A teenager who threw a young boy from the viewing platform of the Tate Modern has had his appeal against his 15-year minimum prison term dismissed.
Jonty Bravery, 19, was jailed in June for throwing the youngster from the 10th-storey balcony of the London art gallery on August 4 last year.
He is currently serving a life sentence with a minimum term of 15 years for attempted murder.
At a Court of Appeal hearing in London on Wednesday, Bravery’s barrister Pippa McAtasney QC said the “primary argument” that he should be moved from prison and given a hospital order with restrictions had been abandoned.
She went on to argue the minimum term handed to Bravery by Mrs Justice McGowan at the Old Bailey in June was too high.
But this was rejected by Dame Victoria Sharp, president of the Queen’s Bench Division, sitting with Mr Justice Edis and Mrs Justice Yip, who said they are satisfied the sentence was not “manifestly excessive or wrong in principle”.
Ms McAtasney told the court the decision to abandon the argument for Bravery to be moved to hospital was “based on the expert medical opinion” of “his treating clinician when he was at Broadmoor hospital”.
She said: “I have received an update from (the doctor) only last week and a report has been made available… where she has, for a proper reason, changed her expert opinion based primarily on the fact that Mr Bravery appears to have settled into the regime at Belmarsh prison.
“That therefore leaves only the argument… in respect of the sentence that was passed.”
Ms McAtasney argued that taking into account factors including Bravery’s mental health, age, “lack of maturity and vulnerability”, Mrs Justice McGowan should have given a greater discount “for all those pieces of mitigation”.
Deanna Heer, representing the Crown, argued Bravery’s sentence was not “manifestly excessive”.
She told the court: “The act of throwing a six-year-old child over the balcony… in full view of his parents and the public can, in my submission, only be accurately described as an offence of exceptional callousness for which the culpability must be extremely high.
“He intended to kill, he had planned the killing and researched the most effective way to carry out the killing, narrowing it down to three possibilities: strangulation, drowning or doing what he did.
“Having decided upon a method, he deliberately selected a vulnerable victim – a child who, as he said, would be unable to stop him.
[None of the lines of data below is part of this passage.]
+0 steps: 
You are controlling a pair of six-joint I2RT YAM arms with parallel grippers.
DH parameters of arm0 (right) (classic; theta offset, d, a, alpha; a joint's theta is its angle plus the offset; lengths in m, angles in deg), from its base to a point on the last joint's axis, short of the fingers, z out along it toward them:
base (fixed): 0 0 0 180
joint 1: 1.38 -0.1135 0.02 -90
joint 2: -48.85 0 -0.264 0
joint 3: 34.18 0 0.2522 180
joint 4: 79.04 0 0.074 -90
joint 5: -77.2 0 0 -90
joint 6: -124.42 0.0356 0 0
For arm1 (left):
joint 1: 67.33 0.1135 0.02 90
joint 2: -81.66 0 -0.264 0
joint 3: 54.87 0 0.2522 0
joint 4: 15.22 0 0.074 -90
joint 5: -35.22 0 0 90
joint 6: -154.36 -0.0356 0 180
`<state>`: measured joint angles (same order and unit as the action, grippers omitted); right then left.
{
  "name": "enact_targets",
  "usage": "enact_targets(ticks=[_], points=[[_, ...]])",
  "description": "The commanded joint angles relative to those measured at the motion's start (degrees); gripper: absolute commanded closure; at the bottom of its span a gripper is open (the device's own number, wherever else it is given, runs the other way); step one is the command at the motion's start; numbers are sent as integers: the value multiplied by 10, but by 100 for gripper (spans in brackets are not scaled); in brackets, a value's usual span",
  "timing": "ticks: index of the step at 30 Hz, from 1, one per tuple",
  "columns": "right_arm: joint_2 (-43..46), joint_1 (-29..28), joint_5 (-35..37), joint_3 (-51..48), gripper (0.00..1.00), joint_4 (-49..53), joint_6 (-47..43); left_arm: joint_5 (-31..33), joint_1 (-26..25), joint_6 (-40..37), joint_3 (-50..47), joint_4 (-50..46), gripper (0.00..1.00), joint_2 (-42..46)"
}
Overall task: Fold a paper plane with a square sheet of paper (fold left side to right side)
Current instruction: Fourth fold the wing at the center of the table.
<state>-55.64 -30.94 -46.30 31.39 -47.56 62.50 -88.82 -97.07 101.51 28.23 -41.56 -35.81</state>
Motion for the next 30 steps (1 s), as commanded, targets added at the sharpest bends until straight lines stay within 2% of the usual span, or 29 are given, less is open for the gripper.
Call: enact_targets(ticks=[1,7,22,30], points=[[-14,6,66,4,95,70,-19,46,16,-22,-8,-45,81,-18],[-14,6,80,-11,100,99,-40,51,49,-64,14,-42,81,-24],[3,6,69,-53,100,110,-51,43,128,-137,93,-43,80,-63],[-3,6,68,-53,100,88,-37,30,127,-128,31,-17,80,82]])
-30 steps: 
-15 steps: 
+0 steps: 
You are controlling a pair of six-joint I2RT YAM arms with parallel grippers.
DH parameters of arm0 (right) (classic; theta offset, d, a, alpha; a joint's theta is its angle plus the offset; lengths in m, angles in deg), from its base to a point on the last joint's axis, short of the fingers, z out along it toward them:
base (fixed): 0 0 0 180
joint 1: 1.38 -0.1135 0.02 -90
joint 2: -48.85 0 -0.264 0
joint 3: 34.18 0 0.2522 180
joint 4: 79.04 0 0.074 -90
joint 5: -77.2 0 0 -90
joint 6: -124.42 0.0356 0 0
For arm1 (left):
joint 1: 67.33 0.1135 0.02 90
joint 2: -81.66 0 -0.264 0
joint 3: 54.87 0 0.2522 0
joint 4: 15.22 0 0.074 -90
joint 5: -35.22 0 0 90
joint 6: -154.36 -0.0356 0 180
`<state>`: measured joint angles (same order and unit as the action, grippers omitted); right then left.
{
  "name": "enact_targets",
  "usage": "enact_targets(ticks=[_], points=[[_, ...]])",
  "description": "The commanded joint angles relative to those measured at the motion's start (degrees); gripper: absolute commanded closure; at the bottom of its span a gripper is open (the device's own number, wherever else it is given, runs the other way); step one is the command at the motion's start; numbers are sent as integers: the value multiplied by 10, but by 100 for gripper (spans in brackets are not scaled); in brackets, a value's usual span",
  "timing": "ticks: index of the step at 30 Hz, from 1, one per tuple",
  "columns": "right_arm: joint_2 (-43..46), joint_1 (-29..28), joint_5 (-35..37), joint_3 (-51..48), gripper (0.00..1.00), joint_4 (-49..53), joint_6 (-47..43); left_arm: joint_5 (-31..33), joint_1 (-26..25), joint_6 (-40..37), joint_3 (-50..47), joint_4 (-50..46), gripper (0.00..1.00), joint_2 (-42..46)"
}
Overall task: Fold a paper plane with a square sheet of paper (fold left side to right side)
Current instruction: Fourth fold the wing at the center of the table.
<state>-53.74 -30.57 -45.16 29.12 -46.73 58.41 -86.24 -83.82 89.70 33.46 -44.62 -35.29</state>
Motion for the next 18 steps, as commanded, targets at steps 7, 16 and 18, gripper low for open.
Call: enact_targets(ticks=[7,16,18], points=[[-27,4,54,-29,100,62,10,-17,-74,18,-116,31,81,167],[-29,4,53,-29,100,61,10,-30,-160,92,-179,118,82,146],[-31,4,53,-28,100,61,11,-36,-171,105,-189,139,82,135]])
“He deceived his carers about his whereabouts that day, making his way to the Shard initially and eventually to the Tate and then, in the aftermath of the act, expressed disappointment that he had failed to kill the child.”
She described the attempted murder as “a strategic act of violence” which had caused “profoundly life-changing injuries” to the victim.
Dismissing the appeal, Dame Victoria Sharp said in this case where “lethal force was deliberately applied” to a child in the presence of his parents, it would be “wrong and contrary to the interests of justice” for the minimum term to be “radically different” from the guidelines for murder “merely because of the miraculous and unforeseeable survival of the victim”.
She said: “We are satisfied that, in arriving at the minimum term of 15 years for this offence, the judge did not impose a sentence that was either manifestly excessive or wrong in principle.”
Bravery’s young victim, who was on holiday with his parents in the capital from France, survived the 100ft (30m) fall, but suffered life-changing injuries, including a bleed on the brain and multiple broken bones.
The child cannot be identified because of his age.
Bravery, who has been diagnosed with autism spectrum disorder (ASD), was in supported accommodation under the care of Hammersmith and Fulham social services at the time of the attack.
He had been allowed out unsupervised despite a history of lashing out at staff, his sentencing hearing at the Old Bailey was told in June.